### Exercise details
What you output must match, exactly, the lines from the start of the records to the line containing "trace --target=round bin", both ends kept and pictures excluded.

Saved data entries
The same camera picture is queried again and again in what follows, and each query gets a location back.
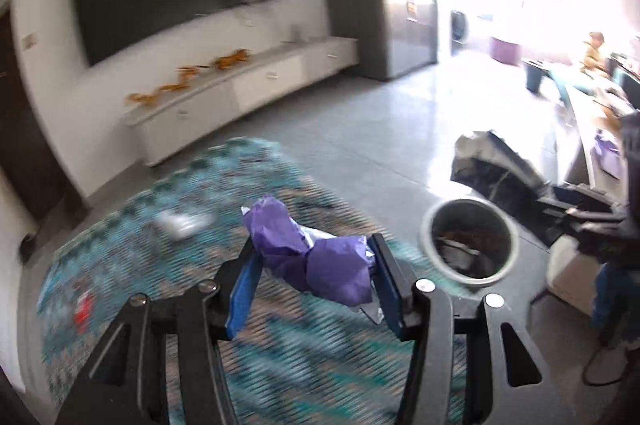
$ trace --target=purple ottoman
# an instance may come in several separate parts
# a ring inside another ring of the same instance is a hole
[[[519,66],[520,53],[520,44],[517,44],[515,42],[507,42],[495,37],[491,37],[489,55],[491,55],[492,59],[495,59],[503,64]]]

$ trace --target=round bin
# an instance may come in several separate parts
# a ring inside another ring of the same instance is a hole
[[[495,36],[491,37],[489,55],[491,55],[492,59],[502,64],[517,66],[520,63],[521,53],[520,44],[499,39]]]
[[[504,278],[518,257],[515,224],[496,206],[477,198],[439,203],[425,214],[419,241],[446,277],[477,288]]]
[[[547,73],[546,66],[540,60],[525,59],[522,63],[527,72],[527,89],[532,93],[537,93],[540,89],[542,77]]]

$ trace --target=trash
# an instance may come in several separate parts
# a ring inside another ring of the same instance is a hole
[[[180,241],[196,235],[214,222],[212,214],[175,214],[173,211],[162,211],[154,220],[156,227],[164,230],[174,241]]]
[[[251,209],[243,207],[242,214],[255,249],[275,277],[349,307],[373,301],[375,259],[365,236],[335,237],[302,227],[273,196],[259,199]]]
[[[380,307],[380,299],[378,298],[378,294],[375,289],[371,290],[371,295],[373,297],[372,302],[368,302],[366,304],[361,304],[356,308],[350,308],[353,312],[362,311],[375,325],[379,325],[384,319],[385,314]]]
[[[94,295],[90,291],[85,291],[78,297],[76,310],[74,311],[74,323],[79,335],[86,330],[89,318],[94,309]]]
[[[445,232],[445,235],[449,235],[452,239],[446,237],[438,237],[438,251],[441,254],[444,261],[452,267],[455,271],[476,279],[491,277],[497,272],[495,262],[483,251],[489,251],[492,247],[495,247],[495,243],[498,239],[483,238],[479,232],[468,231],[450,231]],[[460,239],[460,241],[453,240],[453,237]],[[470,248],[469,245],[465,245],[464,242],[474,243],[474,246],[478,246],[480,249]]]

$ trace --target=orange decoration
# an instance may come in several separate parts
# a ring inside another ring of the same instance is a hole
[[[237,62],[249,62],[249,50],[236,50],[231,55],[214,60],[212,64],[219,70],[228,70]]]
[[[189,87],[189,82],[191,81],[191,79],[197,77],[201,69],[207,69],[216,66],[219,70],[228,70],[237,62],[248,62],[248,60],[249,50],[236,50],[236,52],[227,57],[220,57],[219,59],[214,60],[209,66],[180,66],[176,69],[176,71],[178,72],[177,84],[164,84],[154,89],[150,95],[132,93],[130,95],[127,95],[126,100],[129,102],[137,102],[147,107],[152,107],[156,105],[156,103],[158,103],[158,98],[160,98],[162,92],[180,91],[187,89]]]

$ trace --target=teal patterned rug
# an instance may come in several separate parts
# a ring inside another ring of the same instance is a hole
[[[248,233],[240,207],[271,194],[302,225],[335,235],[382,231],[396,257],[454,294],[468,293],[442,278],[415,248],[391,238],[375,222],[316,185],[278,145],[236,138],[211,148],[184,170],[131,198],[118,212],[57,251],[42,287],[38,314],[49,388],[62,404],[81,366],[132,293],[175,296],[212,277],[235,258]],[[213,214],[212,227],[174,243],[154,229],[159,211]],[[95,305],[82,332],[74,324],[78,297]],[[231,398],[243,424],[391,424],[412,353],[381,324],[336,303],[300,294],[266,271],[245,329],[222,343]],[[456,339],[450,422],[463,404],[465,348]],[[168,346],[168,402],[172,424],[184,423],[177,346]]]

### Output of the exercise
The same camera picture is queried again and again in what follows, and each query gets a location back.
$ trace --target=purple ottoman
# an instance may come in several separate parts
# a ring inside another ring of the same instance is a hole
[[[519,66],[520,53],[520,44],[517,44],[515,42],[507,42],[495,37],[491,37],[489,55],[491,55],[492,59],[495,59],[503,64]]]

$ trace --target=round bin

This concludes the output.